Hi, I'm currently in the planning stage of creating an online presence of a student guide to the university and the city of Ghent. There's one question that keeps popping up: how can you create a guide that is as accurate as possible, and how can you spot most easily what needs an update, a fact check or a rewrite?
I'm exploring a few routes, and I'd like some input and/or hear about your experiences. (This isn't strictly newspaper-related content, but since local newspapers often also try their best to be a guide to the city they cover, I thought I'd post it over here anyway.) Here goes:
Architecturally
(1) I've been wondering if a lot of guides perhaps try to be too complete. Any piece of information/data you provide has the potential to go stale. So cutting unnecessary information is the most straight-forward route to reduce wrong info: if it isn't there, it can't be wrong.
Do you really need to provide a telephone number with every pub review, when almost no-one ever calls a pub, and if they wanted to, they could check out the website of that pub for the number anyway? But what about opening hours? Knowing what information is necessary and what information isn't, is tough but it's interesting to think about.
(2) You can't be right about everything all the time. I think users can understand that, but they need to know when they can and when they can't trust the info on a website. Pages that haven't been updated for a while (or that are beyond a manually-set "expiry date") could show a prominent disclaimer, so that visitors know that they'll have to double-check the information. Displaying the time of the last update on every page seems like another no-brainer.
Input from the user
(1) "Report a broken link" and "Report faulty info" buttons may help.
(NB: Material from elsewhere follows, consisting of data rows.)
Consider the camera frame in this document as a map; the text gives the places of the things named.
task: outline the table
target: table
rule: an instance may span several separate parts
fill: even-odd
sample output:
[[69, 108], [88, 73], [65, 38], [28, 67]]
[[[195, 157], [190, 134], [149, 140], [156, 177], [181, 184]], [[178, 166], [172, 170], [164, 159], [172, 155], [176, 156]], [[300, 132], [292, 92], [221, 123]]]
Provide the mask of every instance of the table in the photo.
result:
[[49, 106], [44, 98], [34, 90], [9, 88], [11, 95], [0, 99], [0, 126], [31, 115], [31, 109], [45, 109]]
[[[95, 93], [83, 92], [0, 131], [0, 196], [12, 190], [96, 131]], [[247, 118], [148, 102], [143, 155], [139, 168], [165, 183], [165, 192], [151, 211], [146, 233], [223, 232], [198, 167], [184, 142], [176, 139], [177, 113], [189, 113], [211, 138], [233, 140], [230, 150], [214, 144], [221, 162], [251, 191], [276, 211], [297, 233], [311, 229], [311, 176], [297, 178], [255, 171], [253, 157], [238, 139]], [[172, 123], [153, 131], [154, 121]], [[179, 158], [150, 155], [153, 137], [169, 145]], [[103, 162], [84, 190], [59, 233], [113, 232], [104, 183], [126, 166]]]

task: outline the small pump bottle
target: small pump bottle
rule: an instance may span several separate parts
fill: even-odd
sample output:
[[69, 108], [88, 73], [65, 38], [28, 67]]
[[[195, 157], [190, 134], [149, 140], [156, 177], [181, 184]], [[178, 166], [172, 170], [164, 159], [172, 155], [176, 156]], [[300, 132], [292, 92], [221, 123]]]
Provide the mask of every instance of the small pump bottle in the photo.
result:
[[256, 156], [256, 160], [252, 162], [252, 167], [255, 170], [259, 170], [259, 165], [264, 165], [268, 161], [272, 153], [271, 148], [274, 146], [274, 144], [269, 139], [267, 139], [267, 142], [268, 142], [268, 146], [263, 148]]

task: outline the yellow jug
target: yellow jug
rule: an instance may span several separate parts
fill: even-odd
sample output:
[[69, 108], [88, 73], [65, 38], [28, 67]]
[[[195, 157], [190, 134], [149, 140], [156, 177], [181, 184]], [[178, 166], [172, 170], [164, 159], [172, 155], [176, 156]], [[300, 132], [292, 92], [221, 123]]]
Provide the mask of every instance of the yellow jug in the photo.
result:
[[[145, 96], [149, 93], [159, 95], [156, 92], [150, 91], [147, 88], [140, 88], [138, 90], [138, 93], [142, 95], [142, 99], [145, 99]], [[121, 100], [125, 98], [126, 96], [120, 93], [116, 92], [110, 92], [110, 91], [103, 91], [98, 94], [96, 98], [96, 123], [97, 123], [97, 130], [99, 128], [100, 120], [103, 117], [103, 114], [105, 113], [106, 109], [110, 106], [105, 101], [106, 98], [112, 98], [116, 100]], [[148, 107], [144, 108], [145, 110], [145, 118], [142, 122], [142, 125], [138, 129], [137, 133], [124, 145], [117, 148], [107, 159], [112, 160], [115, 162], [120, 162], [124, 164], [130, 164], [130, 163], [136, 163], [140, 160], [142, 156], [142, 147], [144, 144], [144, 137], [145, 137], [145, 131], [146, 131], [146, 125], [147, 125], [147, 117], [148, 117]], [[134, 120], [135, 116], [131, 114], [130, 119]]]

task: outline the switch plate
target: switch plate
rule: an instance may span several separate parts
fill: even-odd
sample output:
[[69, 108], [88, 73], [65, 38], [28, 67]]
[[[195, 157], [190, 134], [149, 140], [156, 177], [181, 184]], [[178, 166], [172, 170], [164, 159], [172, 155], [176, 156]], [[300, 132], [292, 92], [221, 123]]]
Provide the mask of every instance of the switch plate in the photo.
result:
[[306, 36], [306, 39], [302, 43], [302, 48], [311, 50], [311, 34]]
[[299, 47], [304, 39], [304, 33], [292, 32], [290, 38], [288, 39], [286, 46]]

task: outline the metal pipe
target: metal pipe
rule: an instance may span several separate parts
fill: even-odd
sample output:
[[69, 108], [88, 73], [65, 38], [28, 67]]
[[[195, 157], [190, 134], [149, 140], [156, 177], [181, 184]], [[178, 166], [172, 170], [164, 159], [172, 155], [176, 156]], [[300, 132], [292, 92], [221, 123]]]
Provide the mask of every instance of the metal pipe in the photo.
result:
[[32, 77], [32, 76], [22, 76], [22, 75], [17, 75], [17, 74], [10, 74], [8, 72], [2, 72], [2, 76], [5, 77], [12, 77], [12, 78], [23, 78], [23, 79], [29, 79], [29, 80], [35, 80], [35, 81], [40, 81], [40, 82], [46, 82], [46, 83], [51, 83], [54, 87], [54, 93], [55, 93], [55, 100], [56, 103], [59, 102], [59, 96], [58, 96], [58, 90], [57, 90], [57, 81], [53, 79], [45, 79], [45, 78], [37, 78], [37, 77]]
(2) Allowing moderated updates to your pages (wiki-style) can also help to keep info fresh. But only if the site is already running well, which means it'd be foolish to rely on when a website is just starting out.
Automatisation
Since a lot of information is gathered from other webpages, some data mining is possible. The content entry form could include a place where you can specify your source for a piece of information, the information itself, and the context of that information (e.g. the sentence in which you found a name, a number, a date). In the body text you enter these pieces of information as variables (which could be implemented as an input filter). A visitor to your site doesn't necessarily need to see these sources, of course.
With the content entered that way, it's possible (with some cURL magic) to automatically check if the part of the website from which you've gotten your information is still 'intact'. If the exact sentence, paragraph, preceding words or whatever are still there, it's very likely that your information isn't out-of-date. The opposite isn't necessarily true because a rewrite of a text does not imply it contains new or other information. That means cURL data mining can only tell you when your info is probably up-to-date, but not when it isn't - because there will be quite a few false negatives. But it's something.
Having every bit of information that's sensitive to change in a central place (per page or for the entire website) as well as the source of that information, and knowing what needs to be checked and what doesn't, could save editors quite some time when they're updating content. It could also provide some overview by displaying how much you've checked and how much work is left (in absolute numbers or as a percentage of all data).
The mining module can also suggest possible new data if the context is still intact and only the information in that context has changed (e.g. from "You can reach us at X" to "You can reach us at Y"). It could also work together with manually provided info, like the expiry dates I mentioned earlier.
Does this seem like a sensible idea to anyone? In principle it seems to me that a module with that functionality would really help out editors, but perhaps in practice the time gains would be minimal. I haven't a clue.

Comments
workflows
I think the secret is integrating the web site into the customary workflows of stakeholders. It the website becomes the repository of ordinary work, content will become "natural".
If by stakeholders you mean
If by stakeholders you mean the people who will create the site, I don't think our work can ever become part of a daily routine because we'll only be working on the guide a few weeks a year, and this is unrelated to e.g. the work that's going on at our student newspaper. If you mean the users, I'm not sure if user participation is the solution. People will want to see quality content before they'll even think about contributing to the quality of that content, otherwise it just comes across as "please make my content for me".
Really it depends on the quantity
When I was editor of my university magazine the main hassle was getting enough content of any quality and so doing it manually was the simplest method.
Others of course don't have that problem.
For you I'd suggest looking at creating custom content types so that you have unedited_content, edited_content and published_content with appropriate access and publishing permissions set as default.
a guide, not a newspaper
For our newspaper, we use something similar, but with the workflow module rather than using separate content types (which would be somewhat impractical). However, I don't think that's an approach that'll hold its own when you want to keep an online city guide up to date. I mean, we could "reset" the workflow a few times every year and then go through the process of checking all pieces of content anew, which would indeed ensure its accuracy, but I'm looking for some time-savers and a comprehensive strategy.
Getting the content there in the first place is not a problem since this is paid work, but because it's paid work I'd like to ensure all updates (checking changed addresses, phone numbers, the names of the people in charge...) go as swiftly as possible so that there's some time left to add new content and to work out new ideas. Which is why some automated fact-checking seems like a nice idea (although maybe I haven't explained my automation idea that well) as does user input, even though I'm still far from sure about the details.